Humph. Maybe. Yes. No. I don’t know.
It’s easier for a camel to fit through the eye of a needle than it is for a control freak to admit she might have control issues.
“It’s not ME! It’s EVERYONE ELSE!”
I took Corey’s wise words and my mental anguish to bed that night. And I thought. And pondered. And even prayed.
And I think that voice in my head – the one that called me a control freak – might have been the Holy Spirit calling me out. He knows better than anyone that I hate, despise, abhor asking for help. I’m happy to give it. I don’t know how to receive it.

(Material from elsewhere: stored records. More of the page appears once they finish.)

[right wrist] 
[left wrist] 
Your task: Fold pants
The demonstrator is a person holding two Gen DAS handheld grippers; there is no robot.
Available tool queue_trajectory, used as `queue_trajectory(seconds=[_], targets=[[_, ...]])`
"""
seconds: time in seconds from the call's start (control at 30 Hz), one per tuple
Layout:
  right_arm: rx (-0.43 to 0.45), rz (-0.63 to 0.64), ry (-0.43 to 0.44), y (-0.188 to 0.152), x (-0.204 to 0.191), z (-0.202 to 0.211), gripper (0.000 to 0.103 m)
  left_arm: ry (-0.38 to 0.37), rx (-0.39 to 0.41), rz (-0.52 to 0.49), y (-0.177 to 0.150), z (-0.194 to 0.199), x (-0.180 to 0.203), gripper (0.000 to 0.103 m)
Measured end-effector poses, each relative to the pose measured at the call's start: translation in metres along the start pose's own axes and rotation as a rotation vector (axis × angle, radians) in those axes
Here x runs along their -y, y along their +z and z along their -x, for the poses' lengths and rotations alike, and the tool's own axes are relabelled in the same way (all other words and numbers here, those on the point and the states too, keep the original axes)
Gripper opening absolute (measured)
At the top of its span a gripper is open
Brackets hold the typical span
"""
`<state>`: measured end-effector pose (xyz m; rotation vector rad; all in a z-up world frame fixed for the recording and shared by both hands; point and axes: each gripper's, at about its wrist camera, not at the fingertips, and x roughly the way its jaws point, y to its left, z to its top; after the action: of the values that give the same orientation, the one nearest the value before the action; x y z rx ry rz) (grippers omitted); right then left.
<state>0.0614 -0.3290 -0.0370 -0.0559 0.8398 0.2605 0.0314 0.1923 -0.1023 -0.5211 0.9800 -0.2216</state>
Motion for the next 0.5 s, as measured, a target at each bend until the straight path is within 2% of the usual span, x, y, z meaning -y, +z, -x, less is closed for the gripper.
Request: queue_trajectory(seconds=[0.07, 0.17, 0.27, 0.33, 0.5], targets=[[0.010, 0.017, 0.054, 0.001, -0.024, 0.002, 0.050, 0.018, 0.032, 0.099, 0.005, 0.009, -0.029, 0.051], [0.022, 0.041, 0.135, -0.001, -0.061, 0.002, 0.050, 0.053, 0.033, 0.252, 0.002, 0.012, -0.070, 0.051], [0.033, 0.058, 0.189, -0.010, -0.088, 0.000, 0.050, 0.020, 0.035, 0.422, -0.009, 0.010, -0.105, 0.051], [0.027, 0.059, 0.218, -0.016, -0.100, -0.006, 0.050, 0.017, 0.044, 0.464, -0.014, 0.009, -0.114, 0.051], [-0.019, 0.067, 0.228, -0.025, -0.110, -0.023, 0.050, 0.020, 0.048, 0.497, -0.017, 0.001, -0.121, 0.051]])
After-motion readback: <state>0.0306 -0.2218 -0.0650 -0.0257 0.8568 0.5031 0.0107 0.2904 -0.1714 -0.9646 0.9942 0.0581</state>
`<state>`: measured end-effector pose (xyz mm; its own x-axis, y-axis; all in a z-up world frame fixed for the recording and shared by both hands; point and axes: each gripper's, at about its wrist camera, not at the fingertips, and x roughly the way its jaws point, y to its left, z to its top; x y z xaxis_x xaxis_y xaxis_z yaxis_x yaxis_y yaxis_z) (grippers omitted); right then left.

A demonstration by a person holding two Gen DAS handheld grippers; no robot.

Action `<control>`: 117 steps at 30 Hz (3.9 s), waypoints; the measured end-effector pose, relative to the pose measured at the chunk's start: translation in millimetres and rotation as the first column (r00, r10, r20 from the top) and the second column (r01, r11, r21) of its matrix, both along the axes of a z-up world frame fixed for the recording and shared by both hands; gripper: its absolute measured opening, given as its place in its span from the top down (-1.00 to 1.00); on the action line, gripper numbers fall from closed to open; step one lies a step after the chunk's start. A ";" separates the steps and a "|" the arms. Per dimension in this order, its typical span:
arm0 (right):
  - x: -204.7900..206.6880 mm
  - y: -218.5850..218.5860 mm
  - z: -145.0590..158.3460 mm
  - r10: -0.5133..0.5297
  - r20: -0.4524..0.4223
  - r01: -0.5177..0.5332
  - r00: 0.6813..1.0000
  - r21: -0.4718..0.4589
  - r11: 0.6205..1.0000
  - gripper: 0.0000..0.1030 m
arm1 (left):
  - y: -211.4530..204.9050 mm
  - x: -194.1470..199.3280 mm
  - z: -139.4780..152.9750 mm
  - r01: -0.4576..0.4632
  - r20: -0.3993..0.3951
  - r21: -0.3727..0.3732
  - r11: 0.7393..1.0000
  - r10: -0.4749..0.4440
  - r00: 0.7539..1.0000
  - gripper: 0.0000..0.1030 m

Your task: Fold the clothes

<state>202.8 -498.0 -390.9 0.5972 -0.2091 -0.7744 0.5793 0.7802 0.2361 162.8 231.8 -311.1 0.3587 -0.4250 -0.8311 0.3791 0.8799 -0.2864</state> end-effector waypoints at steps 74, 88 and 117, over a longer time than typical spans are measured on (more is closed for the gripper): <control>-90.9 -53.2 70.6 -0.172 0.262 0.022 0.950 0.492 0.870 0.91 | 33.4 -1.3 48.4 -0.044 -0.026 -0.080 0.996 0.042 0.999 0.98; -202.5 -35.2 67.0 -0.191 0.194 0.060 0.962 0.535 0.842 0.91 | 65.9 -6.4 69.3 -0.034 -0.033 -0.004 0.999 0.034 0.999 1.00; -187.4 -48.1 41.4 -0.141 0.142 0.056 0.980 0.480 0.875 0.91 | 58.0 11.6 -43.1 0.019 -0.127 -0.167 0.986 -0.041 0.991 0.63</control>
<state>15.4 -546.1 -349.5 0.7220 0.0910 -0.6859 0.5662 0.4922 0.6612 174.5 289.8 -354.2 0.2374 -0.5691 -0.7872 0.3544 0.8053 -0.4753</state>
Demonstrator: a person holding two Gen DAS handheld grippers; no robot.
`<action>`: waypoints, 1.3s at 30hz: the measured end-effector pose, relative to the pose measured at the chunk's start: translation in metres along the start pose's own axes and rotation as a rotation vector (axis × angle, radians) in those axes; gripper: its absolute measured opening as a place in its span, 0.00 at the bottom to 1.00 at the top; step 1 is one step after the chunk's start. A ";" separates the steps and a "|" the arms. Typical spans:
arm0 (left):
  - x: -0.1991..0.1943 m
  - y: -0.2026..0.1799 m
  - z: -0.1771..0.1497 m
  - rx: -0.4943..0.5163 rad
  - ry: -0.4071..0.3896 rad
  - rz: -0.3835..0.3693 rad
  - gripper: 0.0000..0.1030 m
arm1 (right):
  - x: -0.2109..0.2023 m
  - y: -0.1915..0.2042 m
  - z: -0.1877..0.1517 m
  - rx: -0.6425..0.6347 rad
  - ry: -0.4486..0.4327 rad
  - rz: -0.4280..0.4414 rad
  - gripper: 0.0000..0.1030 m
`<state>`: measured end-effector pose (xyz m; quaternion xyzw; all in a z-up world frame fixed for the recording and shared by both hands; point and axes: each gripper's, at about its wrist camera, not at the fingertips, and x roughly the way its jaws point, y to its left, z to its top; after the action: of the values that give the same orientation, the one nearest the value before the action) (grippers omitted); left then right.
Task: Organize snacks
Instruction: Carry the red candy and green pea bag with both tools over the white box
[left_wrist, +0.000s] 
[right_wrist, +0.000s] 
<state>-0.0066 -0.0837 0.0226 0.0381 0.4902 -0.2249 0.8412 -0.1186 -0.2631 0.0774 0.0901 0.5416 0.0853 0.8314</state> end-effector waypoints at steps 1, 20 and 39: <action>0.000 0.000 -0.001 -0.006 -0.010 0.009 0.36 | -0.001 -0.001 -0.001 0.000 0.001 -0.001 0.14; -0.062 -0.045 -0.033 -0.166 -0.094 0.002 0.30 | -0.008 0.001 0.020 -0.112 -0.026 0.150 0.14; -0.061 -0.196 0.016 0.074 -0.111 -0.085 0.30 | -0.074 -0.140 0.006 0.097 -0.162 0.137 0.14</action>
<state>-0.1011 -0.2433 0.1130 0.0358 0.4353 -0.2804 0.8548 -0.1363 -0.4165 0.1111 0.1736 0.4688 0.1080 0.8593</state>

Today, the cleaning crew returned. They’ll show up every Thursday until the Lord returns or this baby arrives, whichever comes first. This week, I had them use my vacuum – a Dyson Animal – so the carpet sported vacuum lines. I made sure I emptied the diaper genie into the garbage before they arrived. And later this afternoon, I’ll go back through the house and return the pillows to the correct side of the couch and rearrange the knick-knacks to their rightful place and – yes – refill the Q-tip containers.
And I will do it with a humble heart. A grateful heart.
It’s healthy for a control freak to hand over the reigns every once in a while. It’s a good reminder that the world won’t come to an end if I’m not in charge. I am not God.
My house is clean enough. And that's enough for me.
(Also? I just noticed the end of the toilet paper is folded into those cute little triangles. That makes up for the Q-tips.)